The ancient Rabbis understood this systemic vulnerability intimately. In the laws of the eruv—the legal fiction that merges individual private domains into a single collective domain to permit carrying on the Sabbath—they confronted the exact same structural design flaw. If a single resident of a shared courtyard refuses to participate in the communal eruv, or simply forgets to join, their non-participation paralyzes the entire community. Under rabbinic law, no one in that courtyard can carry items from their homes to the shared space.
But the Talmudic sages were not bureaucrats; they were operational pragmatists. They did not allow a single holdout to permanently freeze the community's economic and physical mobility. Instead, they engineered legal release valves: Bitul Reshut (the subordination of domain) and Sechirat Reshut (the rental of domain).
This text is a masterclass in governance architecture. It teaches founders how to design contracts, structure cap tables, and negotiate partnerships so that a single unaligned actor cannot veto your company’s destiny. If you want to build a highly collaborative, high-velocity business without being held hostage by minority stakeholders, you must master the mechanics of domain subordination.
Full Experience in the App
Listen. Chat. Go deeper.
Audio playback, interactive chevruta, Hebrew tools, and every daily learning track — only in Derekh Learning.
Text Snapshot
"When all the inhabitants of a courtyard, with one exception, have established an eruv, this individual [causes carrying] to be forbidden... Should the person who did not join in the eruv subordinate the ownership of merely [his share] of the courtyard [to the others], they are permitted to carry from their homes to the courtyard and from the courtyard to their homes... When a person subordinates the ownership of his domain, he must make an explicit statement to that effect to every inhabitant of the courtyard, saying, 'My domain is subordinated to you, and to you, and to you.'" — Mishneh Torah, Eruvin 2:1-2
Analysis
To build a resilient enterprise, a founder must distinguish between different classes of stakeholders and design specific mechanisms to manage their alignment. The Rambam’s analysis of eruv and domain subordination yields three powerful decision rules for modern business leadership.

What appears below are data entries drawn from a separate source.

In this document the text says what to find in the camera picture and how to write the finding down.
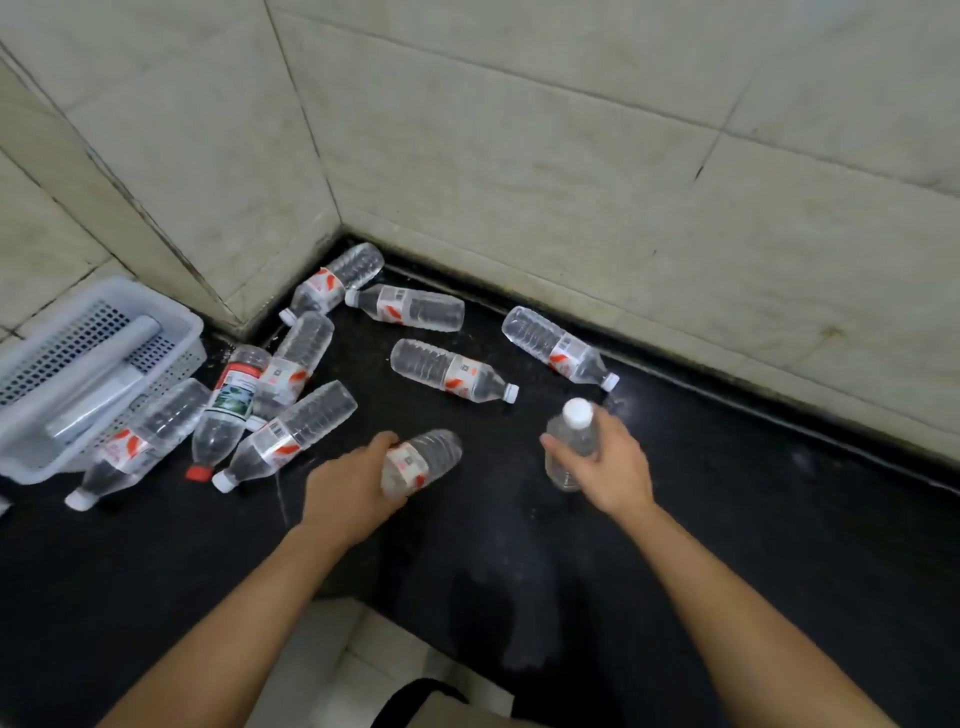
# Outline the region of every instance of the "tile grout line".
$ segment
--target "tile grout line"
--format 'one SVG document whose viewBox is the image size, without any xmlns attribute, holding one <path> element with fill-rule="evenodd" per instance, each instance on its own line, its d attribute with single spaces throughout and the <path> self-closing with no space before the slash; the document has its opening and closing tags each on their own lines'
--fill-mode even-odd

Insight 1: The Architecture of Subordination (Bitul Reshut) — Fairness in Veto Mitigation
The fundamental dilemma of the courtyard is that a single non-participant halts all spatial transition. The Rambam writes:
"this individual [causes carrying] to be forbidden" Mishneh Torah, Eruvin 2:1.
To solve this without forcibly expropriating the holdout’s property, the Sages created Bitul Reshut (subordination of domain).
As Rabbi Adin Steinsaltz notes in his commentary on Mishneh Torah, Eruvin 2:1:1:
"בִּטֵּל לָהֶן זֶה שֶׁלֹּא עֵרֵב רְשׁוּת . ועל ידי כך העביר להם את רשותו ומותרים לטלטל" (He subordinated his domain to them, and through this, he transferred his authority to them, and they are permitted to carry).
This is not a permanent transfer of equity or title; it is a temporary, functional waiver of veto power. In modern venture-backed startups, this is the exact legal theory behind drag-along rights, voting proxies, and information rights waivers.
When you onboard early-stage angels, advisors, or minor co-founders, you must build "subordination of domain" directly into your corporate charter. You cannot afford to run a democratic town hall for every operational pivot or capital raise. If an investor's shareholding falls below a certain threshold (e.g., 5%), their voting rights must automatically subordinate to the Board of Directors or the majority of common stock.
The Decision Rule
Do not permit passive equity to retain active veto rights. If a stakeholder does not actively contribute to the operational velocity of the company (the "carrying of articles"), their governance rights must be structured such that they can be unilaterally subordinated (bitul) under predefined conditions (e.g., a qualified financing round or a majority-approved sale). You protect their economic rights (their "house"), but you strip their ability to paralyze the common space (the "courtyard").
Insight 2: Sincerity and Behavioral Alignment (Maintain Commitment) — The Truth of Operational Relinquishment
Subordination is not merely a paper transaction; it requires behavioral integrity. The Rambam rules:
"If he willingly transfers the article, his act causes the others to be forbidden, for he did not maintain his commitment" Mishneh Torah, Eruvin 2:5.
If a resident subordinates his domain but then acts as if he still owns it by carrying his own items into the courtyard, he nullifies the subordination. His actions expose his verbal waiver as a sham.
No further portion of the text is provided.